:: Data section

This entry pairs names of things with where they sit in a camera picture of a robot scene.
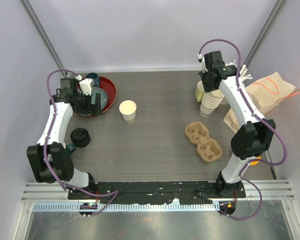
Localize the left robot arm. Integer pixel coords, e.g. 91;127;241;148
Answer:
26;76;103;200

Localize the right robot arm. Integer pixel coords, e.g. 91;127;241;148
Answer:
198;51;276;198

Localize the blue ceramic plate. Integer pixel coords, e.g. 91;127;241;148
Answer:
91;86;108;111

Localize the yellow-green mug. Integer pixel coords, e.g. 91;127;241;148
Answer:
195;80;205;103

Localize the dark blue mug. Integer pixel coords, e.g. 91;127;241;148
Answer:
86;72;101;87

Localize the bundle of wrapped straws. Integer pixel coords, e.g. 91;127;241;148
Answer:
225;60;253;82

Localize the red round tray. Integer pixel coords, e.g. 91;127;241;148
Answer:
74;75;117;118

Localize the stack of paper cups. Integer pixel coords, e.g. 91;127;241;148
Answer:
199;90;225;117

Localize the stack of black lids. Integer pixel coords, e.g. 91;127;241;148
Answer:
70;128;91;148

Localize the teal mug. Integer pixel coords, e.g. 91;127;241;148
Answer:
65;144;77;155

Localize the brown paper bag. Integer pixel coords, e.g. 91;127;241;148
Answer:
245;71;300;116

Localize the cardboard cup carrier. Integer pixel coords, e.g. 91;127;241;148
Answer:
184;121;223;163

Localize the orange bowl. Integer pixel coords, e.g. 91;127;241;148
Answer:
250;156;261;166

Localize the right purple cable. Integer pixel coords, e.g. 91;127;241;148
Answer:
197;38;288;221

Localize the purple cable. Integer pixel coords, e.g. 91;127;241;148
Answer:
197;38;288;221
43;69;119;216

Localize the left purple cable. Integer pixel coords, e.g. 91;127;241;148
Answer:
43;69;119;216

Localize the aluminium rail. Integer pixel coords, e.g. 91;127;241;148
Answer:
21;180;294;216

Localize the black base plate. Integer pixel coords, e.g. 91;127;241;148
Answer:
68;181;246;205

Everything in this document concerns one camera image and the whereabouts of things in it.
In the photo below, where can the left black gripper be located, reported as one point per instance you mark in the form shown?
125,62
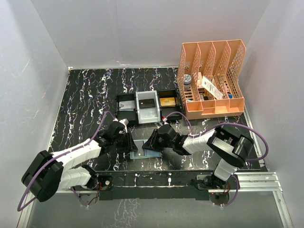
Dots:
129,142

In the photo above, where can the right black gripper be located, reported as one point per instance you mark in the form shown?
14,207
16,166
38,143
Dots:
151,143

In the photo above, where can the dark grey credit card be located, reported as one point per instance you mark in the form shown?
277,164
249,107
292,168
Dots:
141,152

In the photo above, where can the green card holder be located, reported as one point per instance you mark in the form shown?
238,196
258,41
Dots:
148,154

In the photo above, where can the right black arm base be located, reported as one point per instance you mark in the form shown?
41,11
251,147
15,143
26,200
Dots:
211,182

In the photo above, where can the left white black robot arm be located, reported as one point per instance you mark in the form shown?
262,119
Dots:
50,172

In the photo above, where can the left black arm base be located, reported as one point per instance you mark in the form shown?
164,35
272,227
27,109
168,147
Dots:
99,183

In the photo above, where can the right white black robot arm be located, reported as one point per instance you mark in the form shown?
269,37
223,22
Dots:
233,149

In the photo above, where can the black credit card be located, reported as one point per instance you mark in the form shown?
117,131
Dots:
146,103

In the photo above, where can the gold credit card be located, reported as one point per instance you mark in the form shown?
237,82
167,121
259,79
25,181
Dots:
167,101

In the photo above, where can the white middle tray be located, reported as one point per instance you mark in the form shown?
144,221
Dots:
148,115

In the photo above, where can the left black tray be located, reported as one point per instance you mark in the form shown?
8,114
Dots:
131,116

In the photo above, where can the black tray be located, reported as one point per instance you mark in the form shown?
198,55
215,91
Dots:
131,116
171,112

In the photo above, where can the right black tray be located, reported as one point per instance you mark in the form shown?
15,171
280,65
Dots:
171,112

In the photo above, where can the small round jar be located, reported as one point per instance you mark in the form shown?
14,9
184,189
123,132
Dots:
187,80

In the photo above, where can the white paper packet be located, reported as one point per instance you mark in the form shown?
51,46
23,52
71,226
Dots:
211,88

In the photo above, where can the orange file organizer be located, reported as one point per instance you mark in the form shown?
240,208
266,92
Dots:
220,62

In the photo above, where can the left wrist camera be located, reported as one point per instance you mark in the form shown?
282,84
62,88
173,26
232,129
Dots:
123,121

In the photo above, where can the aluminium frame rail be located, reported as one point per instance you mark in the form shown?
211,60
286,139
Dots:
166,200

::::

The response must contain each line above that holds the string "camera".

This entry pairs names of things with where they sit in a camera picture of a robot scene.
Everything in this document concerns one camera image and the whereabouts of things in it.
In the photo above, where can the left wrist camera be located, reported as one point per instance you mark in the form shown?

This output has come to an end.